- [Task brief]: From the entries that follow, copy each line in which "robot" appears.

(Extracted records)
= Beginning of Section =

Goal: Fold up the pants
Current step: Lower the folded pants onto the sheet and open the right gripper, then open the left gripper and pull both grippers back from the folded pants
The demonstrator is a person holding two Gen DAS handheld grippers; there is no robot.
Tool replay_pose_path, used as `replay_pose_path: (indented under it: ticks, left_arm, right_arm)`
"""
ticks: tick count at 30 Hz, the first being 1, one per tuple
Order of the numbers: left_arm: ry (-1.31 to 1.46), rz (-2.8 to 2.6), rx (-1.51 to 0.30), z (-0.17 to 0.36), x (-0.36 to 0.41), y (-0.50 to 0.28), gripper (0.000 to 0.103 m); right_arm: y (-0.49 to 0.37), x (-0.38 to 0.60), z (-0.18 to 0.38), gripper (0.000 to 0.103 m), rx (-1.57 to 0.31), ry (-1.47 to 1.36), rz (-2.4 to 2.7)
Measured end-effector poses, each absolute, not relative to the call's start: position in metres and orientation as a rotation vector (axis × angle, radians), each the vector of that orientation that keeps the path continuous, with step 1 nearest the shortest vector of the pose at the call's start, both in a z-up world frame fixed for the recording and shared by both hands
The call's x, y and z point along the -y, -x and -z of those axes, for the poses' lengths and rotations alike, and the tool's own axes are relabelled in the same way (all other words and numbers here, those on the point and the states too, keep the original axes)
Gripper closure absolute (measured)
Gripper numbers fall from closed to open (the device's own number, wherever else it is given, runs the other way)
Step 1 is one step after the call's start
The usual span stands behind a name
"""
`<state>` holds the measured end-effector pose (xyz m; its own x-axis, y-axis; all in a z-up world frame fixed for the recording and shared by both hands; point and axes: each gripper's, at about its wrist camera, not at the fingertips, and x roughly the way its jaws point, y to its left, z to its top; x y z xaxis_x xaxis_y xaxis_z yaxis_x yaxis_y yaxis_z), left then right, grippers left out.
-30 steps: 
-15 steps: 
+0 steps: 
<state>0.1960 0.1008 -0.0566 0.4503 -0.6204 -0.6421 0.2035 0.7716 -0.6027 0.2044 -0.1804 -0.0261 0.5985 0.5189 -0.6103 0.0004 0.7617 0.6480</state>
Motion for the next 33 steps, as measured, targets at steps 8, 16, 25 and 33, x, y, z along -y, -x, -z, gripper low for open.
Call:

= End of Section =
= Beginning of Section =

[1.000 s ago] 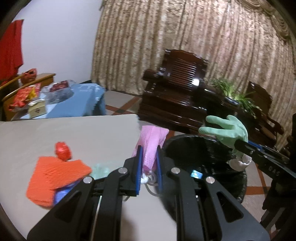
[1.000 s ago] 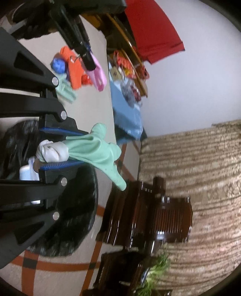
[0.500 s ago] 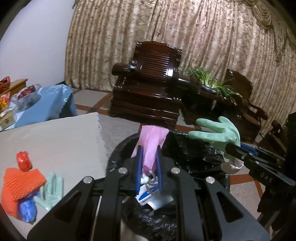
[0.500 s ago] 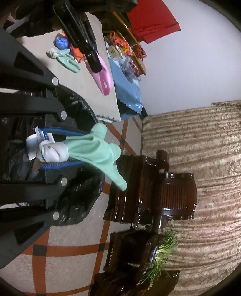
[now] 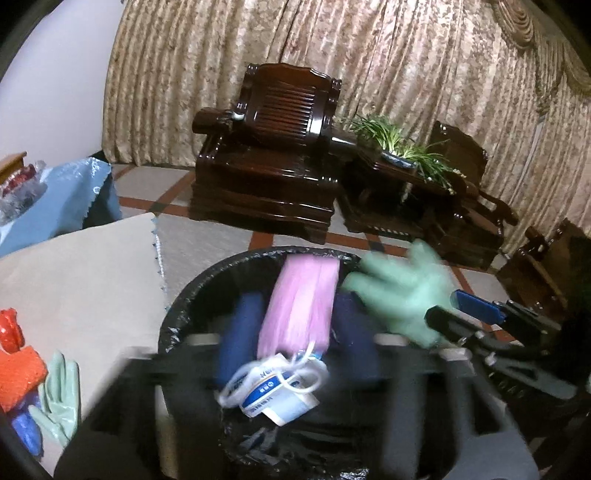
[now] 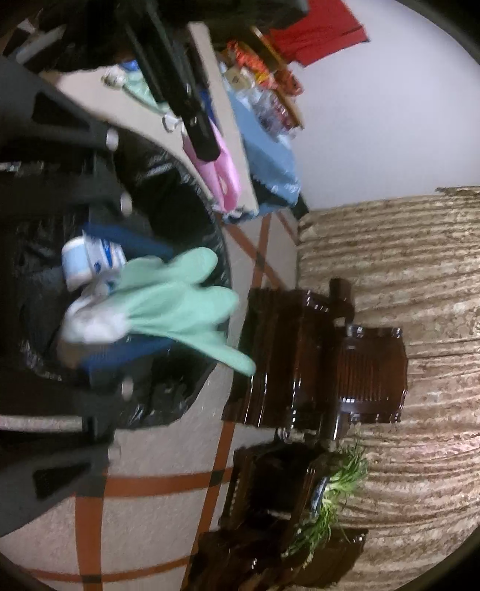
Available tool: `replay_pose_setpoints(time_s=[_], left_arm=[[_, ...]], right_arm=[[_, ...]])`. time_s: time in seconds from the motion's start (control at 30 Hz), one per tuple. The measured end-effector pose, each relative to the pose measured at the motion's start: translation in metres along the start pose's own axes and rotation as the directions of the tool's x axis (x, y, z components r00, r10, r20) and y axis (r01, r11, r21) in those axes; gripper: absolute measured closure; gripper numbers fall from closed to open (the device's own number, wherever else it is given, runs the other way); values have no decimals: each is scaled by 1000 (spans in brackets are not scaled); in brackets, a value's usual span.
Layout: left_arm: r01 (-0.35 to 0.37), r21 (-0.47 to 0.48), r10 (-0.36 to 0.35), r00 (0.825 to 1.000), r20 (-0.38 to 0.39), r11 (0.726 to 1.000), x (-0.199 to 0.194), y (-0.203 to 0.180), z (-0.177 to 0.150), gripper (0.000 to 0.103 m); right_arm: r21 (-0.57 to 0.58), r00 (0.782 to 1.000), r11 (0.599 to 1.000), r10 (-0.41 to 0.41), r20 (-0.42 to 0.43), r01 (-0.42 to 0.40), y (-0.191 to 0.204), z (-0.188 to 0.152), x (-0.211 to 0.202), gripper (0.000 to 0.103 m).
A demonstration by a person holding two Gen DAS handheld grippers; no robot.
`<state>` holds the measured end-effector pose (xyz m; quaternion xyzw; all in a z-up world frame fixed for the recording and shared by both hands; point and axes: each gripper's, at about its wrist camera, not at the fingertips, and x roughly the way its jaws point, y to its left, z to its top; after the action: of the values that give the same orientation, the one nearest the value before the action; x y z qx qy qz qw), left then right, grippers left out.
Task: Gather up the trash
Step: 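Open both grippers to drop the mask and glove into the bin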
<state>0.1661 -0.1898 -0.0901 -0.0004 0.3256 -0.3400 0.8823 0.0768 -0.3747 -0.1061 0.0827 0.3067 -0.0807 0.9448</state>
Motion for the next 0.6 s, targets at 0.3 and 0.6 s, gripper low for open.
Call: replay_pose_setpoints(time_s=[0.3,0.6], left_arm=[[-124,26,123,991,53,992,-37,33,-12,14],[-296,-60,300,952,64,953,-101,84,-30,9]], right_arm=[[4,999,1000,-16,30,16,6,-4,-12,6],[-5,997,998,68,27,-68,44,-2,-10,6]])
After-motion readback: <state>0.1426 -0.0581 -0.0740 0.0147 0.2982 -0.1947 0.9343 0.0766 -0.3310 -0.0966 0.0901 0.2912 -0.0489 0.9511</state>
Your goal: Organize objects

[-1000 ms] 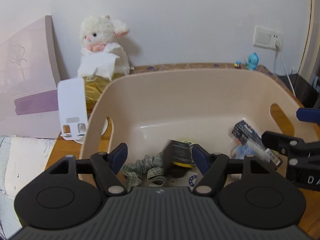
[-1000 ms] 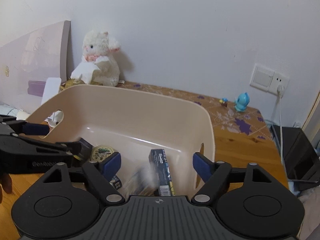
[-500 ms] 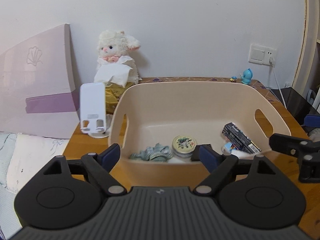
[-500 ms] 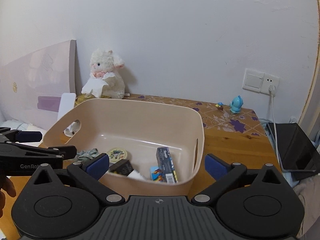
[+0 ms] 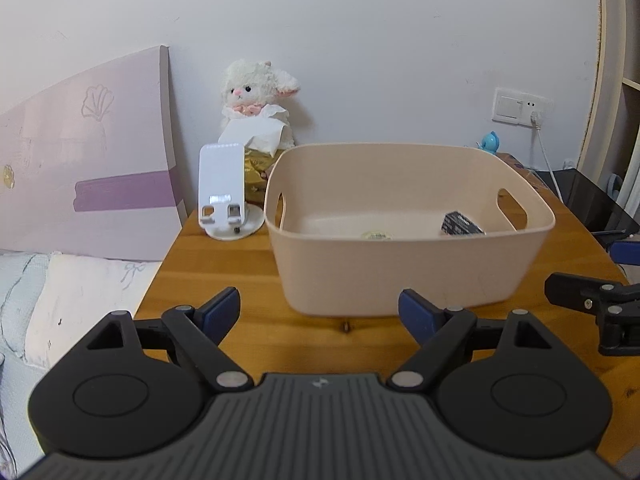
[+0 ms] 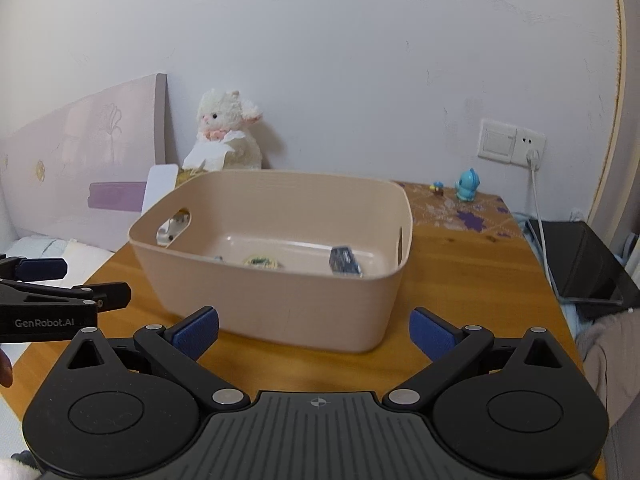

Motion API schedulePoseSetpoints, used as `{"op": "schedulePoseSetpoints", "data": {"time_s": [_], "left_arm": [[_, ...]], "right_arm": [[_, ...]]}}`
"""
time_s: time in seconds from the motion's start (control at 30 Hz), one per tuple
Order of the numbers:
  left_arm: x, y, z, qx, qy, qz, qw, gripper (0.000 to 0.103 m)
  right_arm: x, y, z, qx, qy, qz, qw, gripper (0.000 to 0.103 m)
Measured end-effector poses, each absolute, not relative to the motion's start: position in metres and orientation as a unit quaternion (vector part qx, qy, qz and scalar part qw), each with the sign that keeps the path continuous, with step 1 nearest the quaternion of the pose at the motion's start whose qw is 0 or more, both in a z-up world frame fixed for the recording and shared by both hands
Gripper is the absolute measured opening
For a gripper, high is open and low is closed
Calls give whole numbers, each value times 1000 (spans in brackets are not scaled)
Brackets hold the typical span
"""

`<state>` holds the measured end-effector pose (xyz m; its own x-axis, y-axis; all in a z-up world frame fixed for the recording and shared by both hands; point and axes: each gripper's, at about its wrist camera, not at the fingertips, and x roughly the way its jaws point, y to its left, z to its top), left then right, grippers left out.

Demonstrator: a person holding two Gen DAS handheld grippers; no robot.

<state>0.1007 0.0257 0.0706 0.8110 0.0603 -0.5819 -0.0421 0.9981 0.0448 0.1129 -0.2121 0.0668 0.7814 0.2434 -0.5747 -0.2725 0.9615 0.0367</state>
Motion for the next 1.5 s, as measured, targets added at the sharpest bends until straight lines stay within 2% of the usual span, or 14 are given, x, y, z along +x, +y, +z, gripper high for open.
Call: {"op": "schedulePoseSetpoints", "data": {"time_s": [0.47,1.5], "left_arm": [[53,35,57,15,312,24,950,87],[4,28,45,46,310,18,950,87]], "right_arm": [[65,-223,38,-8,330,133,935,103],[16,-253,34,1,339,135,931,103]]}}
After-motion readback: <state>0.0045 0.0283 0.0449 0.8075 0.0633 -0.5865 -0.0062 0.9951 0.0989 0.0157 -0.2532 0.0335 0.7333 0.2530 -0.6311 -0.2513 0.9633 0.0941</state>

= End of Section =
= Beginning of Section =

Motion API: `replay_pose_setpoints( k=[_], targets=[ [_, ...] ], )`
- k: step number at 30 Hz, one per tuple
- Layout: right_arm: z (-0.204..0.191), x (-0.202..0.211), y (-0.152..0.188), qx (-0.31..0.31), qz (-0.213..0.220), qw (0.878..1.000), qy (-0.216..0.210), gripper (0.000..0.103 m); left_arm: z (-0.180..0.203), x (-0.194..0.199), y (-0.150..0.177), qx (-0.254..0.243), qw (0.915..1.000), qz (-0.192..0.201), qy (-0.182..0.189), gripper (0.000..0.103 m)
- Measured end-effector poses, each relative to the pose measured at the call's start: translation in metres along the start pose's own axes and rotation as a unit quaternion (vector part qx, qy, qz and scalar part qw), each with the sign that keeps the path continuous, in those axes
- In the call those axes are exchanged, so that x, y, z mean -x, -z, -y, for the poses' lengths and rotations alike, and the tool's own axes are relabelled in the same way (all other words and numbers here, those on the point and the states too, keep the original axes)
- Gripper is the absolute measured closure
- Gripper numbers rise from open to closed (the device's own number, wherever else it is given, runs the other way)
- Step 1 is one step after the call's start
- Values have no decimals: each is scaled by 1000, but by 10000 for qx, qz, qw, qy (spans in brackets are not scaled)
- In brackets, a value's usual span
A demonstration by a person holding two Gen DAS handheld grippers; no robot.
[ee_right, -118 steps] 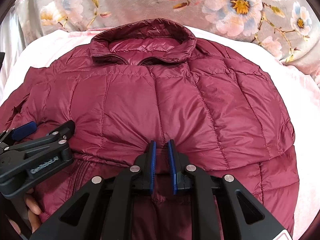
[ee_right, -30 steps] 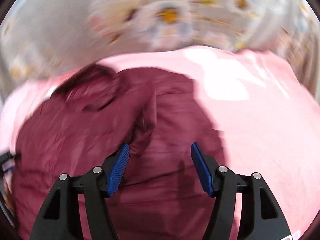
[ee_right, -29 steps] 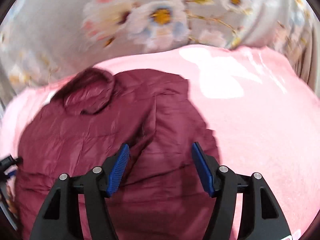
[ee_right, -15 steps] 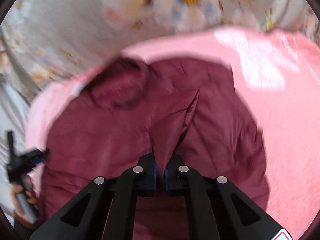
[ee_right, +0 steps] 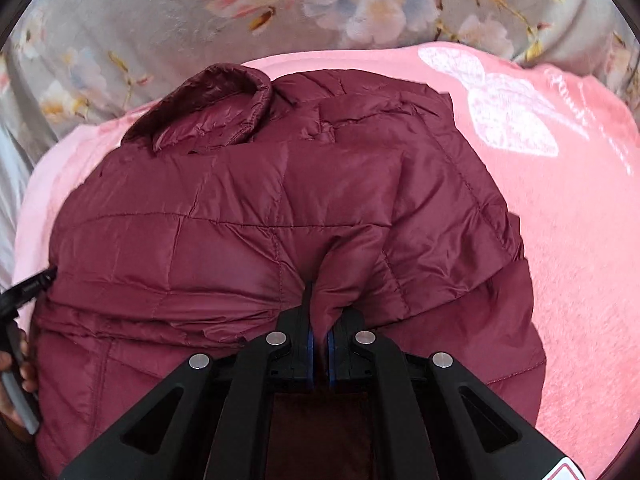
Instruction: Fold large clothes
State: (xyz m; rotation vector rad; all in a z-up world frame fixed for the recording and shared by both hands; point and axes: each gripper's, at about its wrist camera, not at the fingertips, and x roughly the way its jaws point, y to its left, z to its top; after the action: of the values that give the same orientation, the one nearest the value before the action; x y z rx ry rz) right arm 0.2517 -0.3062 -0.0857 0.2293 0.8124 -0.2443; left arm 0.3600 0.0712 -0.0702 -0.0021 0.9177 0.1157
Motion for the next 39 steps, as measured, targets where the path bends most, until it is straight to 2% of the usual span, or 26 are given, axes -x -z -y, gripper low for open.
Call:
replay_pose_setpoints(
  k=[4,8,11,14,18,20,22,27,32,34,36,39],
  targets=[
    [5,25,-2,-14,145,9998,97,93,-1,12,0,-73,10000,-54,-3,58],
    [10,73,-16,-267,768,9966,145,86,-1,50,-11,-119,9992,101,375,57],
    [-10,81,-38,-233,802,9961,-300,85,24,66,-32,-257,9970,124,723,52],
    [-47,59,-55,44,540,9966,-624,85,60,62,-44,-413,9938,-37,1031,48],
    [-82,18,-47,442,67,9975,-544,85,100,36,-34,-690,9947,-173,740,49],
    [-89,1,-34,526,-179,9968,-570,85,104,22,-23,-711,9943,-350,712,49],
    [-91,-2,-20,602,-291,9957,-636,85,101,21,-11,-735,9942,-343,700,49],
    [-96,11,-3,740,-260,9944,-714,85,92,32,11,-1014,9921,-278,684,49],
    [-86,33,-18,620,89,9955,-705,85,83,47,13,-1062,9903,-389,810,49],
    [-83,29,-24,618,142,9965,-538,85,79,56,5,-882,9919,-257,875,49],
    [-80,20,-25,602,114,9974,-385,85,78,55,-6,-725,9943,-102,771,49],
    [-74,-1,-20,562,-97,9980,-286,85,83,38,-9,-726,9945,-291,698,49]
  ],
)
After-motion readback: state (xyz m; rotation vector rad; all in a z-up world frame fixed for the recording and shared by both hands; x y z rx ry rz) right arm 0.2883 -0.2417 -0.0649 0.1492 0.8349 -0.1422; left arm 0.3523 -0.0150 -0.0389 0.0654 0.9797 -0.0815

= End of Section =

- [Task output]:
The demonstrator is a person holding two Gen DAS handheld grippers; there is no robot.
A demonstration by a person holding two Gen DAS handheld grippers; no robot.
Demonstrator: a person holding two Gen DAS handheld grippers; no robot.
A demonstration by a person holding two Gen DAS handheld grippers; no robot.

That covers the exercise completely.